The basic experience of the first disciples after Good Friday was: no, evil, the cross, cannot have the last word. Jesus way of life is right and is the last word, that is sealed in his resurrection. . . Suffering and death remain absurd and may not be mystified, even in Jesus’ case; but they do not have the last word, because the liberating God was absolutely near to Jesus on the cross, as during the whole of Jesus’ career. (96-97)
Yet, God both conceals and expresses superior power over evil in Jesus in order to draw human beings into solidarity with oppressed women and men. Schillebeeckx’s reference to the “defenselessness of the Holy Spirit in the church and in the world” underscores the implications of God’s entrusting a “blank check” to humanity in creation and Jesus entrusting the mystery of salvation to his followers. As Schillebeeckx’s most recent volume emphasizes, the divine story is told only in and through the human story. HUMAN BEINGS AS THE STORY OF GOD
Schillebeeckx’s insight that Jesus is the most basic Christian sacrament — the one in whom human beings are drawn into relationship with the trinitarian God of love — has become wellestablished since the publication of his groundbreaking volume Christ, the Sacrament of the Encounter with God (Dutch, 1960; English, 1963). The implications of that profoundly sacramental view of reality (the mystery of God is to be discovered in and through creation and human history) come to a new clarity in his recent works as Schillebeeckx focuses more on the claim that all human beings are created in the image of God. In and through the incarnation and the mystery of grace we can say that human beings are — or at least can be — sacraments of encounter with God. More precisely, human love, supported by God’s absolute love, becomes “the sacrament of God’s redemptive love” (Christ, 834).
Retrieving the basic Christian symbol of imago Dei, Schillebeeckx insists that the “living human being” is the fundamental symbol of God in our midst (For the Sake of the Gospel, 164). This means that human beings (supported by the absolute presence of God) are both free to create, and responsible for, the future of human history and our world. As Schillebeeckx remarks, the paradox of Christianity is that “we tread in the footsteps of the God who is to come to us from the future and, in so doing, it is still we who make history” (God the Future of Man, 190).
He recognizes, however, that “the human person fully alive” or the human community structured in a way that fosters truly “livable humanity” (the experience of salvation that includes ecological, social, and political, as well as personal and interpersonal dimensions) remains as eschatological hope, not a concrete reality, within the confines of limited and sinful human history.
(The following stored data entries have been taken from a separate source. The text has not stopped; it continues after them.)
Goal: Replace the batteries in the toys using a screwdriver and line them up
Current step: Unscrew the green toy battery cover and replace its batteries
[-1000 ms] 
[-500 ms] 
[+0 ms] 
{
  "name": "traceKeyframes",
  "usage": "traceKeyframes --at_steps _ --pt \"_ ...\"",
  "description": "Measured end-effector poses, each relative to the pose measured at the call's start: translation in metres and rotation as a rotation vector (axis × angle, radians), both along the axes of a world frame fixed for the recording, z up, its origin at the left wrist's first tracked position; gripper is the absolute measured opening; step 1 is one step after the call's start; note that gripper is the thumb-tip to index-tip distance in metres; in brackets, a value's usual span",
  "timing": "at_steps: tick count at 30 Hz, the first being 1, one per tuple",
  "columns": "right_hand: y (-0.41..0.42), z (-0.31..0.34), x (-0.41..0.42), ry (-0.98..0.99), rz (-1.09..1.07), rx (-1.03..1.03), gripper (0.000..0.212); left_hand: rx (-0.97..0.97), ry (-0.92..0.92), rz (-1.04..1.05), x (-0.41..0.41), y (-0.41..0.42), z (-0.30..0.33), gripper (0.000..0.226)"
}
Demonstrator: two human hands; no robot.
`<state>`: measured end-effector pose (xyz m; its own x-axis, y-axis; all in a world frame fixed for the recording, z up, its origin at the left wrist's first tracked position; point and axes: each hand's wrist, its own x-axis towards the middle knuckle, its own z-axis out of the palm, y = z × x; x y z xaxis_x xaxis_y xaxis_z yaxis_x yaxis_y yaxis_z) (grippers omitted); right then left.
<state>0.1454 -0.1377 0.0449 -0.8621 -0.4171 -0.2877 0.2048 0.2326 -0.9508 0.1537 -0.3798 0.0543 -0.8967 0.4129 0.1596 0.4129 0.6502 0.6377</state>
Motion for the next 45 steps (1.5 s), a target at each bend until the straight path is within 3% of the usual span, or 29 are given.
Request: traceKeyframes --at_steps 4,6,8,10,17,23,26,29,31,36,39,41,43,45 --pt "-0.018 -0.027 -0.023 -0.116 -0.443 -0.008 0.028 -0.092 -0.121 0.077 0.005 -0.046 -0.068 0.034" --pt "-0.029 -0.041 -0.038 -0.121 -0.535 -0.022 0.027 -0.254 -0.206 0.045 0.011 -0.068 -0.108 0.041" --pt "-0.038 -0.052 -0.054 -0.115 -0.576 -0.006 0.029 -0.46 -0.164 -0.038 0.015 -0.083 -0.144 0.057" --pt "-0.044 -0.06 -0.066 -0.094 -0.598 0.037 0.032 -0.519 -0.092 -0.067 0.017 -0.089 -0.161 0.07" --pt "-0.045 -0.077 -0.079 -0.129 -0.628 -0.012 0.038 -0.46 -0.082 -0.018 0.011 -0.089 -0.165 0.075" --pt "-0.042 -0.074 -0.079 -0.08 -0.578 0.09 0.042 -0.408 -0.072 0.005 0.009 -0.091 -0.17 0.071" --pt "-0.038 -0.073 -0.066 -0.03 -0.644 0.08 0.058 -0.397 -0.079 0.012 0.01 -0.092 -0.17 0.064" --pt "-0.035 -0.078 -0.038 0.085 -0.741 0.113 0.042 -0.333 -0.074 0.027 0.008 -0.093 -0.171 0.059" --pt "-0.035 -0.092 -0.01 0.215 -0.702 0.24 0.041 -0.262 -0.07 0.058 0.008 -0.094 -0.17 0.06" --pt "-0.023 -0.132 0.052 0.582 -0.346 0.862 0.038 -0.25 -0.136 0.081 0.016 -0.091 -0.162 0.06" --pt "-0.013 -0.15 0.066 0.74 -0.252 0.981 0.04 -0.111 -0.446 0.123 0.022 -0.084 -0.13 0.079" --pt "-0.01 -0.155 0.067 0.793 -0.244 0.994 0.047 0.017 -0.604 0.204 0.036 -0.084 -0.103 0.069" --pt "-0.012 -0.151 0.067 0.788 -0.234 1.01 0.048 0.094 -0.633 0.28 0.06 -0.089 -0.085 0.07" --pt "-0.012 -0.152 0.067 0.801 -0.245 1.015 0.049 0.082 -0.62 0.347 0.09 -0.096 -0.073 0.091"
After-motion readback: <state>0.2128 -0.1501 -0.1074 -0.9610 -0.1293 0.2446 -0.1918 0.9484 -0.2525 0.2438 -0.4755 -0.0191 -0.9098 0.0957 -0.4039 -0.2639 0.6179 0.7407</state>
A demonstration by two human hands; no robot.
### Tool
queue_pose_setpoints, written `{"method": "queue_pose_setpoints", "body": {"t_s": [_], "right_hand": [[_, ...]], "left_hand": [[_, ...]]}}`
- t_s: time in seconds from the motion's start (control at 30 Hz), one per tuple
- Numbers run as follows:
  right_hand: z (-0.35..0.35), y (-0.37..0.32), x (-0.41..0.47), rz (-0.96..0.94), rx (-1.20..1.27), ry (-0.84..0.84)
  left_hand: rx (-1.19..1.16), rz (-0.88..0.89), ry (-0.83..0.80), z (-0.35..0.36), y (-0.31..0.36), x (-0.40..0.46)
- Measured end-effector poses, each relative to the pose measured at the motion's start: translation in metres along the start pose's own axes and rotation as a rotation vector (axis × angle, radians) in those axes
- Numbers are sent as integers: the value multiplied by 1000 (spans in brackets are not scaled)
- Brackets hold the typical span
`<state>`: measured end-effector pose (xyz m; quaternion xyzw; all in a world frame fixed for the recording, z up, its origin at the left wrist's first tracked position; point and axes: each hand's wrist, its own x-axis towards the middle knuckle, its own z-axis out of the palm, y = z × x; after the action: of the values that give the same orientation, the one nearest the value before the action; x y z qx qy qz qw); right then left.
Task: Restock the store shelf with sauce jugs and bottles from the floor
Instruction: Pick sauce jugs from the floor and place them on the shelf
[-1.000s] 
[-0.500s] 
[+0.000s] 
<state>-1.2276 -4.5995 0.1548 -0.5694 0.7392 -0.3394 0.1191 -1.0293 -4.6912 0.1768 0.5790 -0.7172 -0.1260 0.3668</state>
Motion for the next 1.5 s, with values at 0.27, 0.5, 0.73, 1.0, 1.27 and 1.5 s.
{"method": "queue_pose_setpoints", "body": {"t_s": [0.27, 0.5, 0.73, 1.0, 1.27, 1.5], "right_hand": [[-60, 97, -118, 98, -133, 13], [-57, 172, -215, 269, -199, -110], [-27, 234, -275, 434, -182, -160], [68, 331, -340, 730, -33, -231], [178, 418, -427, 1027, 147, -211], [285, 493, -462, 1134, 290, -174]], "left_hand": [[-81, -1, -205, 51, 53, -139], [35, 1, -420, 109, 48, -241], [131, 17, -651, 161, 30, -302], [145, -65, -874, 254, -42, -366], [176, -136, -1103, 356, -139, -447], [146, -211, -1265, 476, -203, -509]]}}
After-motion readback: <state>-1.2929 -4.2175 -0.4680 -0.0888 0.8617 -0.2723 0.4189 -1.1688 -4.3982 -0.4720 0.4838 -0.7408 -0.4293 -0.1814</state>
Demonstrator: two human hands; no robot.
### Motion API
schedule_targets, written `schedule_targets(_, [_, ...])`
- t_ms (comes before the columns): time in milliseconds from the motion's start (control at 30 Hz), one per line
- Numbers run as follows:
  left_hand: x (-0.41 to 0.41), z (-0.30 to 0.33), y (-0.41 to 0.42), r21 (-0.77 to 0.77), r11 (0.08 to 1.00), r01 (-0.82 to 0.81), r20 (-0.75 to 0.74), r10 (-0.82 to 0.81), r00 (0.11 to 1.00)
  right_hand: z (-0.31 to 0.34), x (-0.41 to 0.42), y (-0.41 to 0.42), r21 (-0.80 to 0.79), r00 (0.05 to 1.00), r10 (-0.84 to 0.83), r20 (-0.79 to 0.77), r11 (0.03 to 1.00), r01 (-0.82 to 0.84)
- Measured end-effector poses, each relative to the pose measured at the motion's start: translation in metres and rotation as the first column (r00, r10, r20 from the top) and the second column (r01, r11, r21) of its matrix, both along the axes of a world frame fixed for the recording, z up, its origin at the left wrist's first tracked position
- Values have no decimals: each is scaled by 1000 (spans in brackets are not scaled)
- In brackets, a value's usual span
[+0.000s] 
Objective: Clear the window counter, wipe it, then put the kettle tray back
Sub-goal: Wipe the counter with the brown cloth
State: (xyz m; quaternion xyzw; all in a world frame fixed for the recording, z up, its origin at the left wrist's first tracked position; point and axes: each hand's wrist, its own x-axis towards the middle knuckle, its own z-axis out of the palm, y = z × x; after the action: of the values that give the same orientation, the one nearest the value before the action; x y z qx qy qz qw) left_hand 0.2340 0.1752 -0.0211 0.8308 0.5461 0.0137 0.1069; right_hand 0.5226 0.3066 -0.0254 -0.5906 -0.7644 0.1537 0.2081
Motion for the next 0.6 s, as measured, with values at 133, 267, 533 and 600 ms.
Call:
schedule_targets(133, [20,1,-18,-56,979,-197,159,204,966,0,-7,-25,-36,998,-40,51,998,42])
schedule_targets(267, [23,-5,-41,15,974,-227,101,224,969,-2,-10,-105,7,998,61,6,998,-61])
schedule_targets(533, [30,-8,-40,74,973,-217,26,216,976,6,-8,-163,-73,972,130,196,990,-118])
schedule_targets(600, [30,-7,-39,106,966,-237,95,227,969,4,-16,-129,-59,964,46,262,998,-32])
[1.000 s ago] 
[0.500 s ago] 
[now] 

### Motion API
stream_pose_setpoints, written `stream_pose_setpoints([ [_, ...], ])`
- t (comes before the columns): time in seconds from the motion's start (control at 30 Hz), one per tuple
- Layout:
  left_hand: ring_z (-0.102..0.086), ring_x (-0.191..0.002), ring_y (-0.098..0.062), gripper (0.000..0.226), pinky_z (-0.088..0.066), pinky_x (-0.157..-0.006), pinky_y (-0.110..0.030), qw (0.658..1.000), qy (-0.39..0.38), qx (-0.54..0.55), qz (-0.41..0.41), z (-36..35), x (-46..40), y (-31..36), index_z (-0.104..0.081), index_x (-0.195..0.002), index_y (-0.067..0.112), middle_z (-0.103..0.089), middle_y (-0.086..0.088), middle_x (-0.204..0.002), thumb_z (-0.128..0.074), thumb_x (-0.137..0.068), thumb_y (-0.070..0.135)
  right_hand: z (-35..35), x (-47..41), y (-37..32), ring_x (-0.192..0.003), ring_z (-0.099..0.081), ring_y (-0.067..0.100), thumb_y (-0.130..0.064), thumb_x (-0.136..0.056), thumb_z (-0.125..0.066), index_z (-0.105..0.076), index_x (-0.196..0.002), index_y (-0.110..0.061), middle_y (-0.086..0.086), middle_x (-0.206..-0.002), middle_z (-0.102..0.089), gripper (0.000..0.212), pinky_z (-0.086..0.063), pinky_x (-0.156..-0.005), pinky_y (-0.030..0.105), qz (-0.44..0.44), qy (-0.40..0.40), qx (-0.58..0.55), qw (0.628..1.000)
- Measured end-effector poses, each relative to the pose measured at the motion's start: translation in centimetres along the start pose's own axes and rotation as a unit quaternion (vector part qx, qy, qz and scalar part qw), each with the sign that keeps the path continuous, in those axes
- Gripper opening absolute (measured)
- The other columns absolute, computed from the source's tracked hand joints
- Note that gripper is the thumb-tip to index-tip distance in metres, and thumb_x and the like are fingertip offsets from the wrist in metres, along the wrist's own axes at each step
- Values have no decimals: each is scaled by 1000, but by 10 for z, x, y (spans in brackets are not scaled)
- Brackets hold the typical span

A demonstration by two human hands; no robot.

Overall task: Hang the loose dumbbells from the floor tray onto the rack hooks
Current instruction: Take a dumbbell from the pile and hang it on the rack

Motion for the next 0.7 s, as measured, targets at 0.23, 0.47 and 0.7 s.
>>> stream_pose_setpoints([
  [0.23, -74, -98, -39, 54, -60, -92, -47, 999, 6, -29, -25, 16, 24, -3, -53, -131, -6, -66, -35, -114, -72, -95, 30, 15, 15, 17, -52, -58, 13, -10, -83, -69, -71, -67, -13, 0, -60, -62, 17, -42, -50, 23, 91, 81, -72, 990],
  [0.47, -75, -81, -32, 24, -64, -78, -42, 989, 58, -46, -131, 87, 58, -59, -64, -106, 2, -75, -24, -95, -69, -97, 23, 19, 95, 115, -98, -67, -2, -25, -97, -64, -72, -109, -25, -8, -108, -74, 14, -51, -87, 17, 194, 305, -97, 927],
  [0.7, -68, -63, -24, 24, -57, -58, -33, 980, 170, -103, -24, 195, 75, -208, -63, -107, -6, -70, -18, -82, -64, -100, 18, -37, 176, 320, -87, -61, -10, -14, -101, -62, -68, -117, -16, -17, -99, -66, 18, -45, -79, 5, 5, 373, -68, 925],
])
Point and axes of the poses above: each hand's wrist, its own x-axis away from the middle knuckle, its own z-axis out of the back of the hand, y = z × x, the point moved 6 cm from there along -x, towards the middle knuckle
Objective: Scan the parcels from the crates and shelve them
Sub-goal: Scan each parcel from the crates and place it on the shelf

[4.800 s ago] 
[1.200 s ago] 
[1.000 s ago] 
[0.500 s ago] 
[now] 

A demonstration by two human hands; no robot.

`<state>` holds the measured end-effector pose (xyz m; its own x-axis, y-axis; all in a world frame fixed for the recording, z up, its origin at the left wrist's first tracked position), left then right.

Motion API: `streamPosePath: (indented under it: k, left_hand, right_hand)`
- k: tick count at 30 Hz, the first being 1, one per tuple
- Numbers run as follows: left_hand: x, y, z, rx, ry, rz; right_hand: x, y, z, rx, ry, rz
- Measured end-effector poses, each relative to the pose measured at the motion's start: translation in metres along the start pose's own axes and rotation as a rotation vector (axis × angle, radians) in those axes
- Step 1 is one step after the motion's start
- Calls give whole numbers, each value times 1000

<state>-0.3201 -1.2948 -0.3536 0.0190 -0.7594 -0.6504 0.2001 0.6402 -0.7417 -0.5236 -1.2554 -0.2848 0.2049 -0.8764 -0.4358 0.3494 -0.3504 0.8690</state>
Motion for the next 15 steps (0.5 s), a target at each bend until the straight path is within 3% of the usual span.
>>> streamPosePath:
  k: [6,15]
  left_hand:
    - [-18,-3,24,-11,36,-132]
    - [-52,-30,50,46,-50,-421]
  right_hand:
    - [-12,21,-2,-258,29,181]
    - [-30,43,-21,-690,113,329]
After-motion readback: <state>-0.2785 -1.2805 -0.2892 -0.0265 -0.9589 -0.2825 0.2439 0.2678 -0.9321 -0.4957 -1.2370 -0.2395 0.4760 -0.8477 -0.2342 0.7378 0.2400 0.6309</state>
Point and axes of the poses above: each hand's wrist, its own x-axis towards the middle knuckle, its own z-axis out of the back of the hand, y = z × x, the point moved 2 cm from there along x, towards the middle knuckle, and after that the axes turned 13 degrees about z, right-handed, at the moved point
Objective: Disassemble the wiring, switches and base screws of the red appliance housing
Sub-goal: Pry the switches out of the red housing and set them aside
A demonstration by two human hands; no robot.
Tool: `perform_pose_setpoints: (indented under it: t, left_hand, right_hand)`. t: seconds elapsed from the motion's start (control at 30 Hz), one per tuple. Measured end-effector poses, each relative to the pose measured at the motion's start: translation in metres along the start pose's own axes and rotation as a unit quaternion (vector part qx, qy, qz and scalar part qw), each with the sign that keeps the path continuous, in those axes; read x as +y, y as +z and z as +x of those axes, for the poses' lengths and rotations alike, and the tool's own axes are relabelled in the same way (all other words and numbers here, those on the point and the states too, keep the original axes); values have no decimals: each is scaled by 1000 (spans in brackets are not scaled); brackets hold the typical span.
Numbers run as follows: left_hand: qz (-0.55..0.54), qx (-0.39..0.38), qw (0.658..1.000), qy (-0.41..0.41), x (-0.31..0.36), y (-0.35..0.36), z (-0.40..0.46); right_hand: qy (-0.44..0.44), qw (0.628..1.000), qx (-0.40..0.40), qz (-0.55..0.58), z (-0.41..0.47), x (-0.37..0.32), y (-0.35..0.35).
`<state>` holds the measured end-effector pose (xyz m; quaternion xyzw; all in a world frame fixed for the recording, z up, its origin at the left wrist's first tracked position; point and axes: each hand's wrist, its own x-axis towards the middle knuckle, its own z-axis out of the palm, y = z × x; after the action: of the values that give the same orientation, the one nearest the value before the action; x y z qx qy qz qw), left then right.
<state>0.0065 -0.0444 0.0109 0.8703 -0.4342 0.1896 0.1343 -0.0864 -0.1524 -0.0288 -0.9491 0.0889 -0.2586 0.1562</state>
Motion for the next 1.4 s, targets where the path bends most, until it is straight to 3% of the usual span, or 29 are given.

Thus Schillebeeckx returns to the central notion of “contrast experience” or what he calls elsewhere “negative dialectics.” We cannot define or even identify the mystery of “humanity fully alive;” but we do know when human beings are being treated with less than full human dignity. Thus Schillebeeckx proposes that the “image of God” in humanity is to be discovered in protest and action on behalf of humanity in precisely those situations in which human dignity has been denied:
If the fundamental symbol of God is the living human being the image of God -then the place where human beings are humiliated, tortured and forgotten, as individuals or as a community, by persons or violent structures, is at the same time, the privileged place were (above all in our time) religious experience, indeed mysticism, becomes possible — becomes possible precisely in and through a human action which seeks to give form to this symbol of God, the human being; seeks to raise people up and give them a voice. Only then do we come home to the liberating communion of our creator and thus the depths of ourselves. (For the Sake of the Gospel, 164)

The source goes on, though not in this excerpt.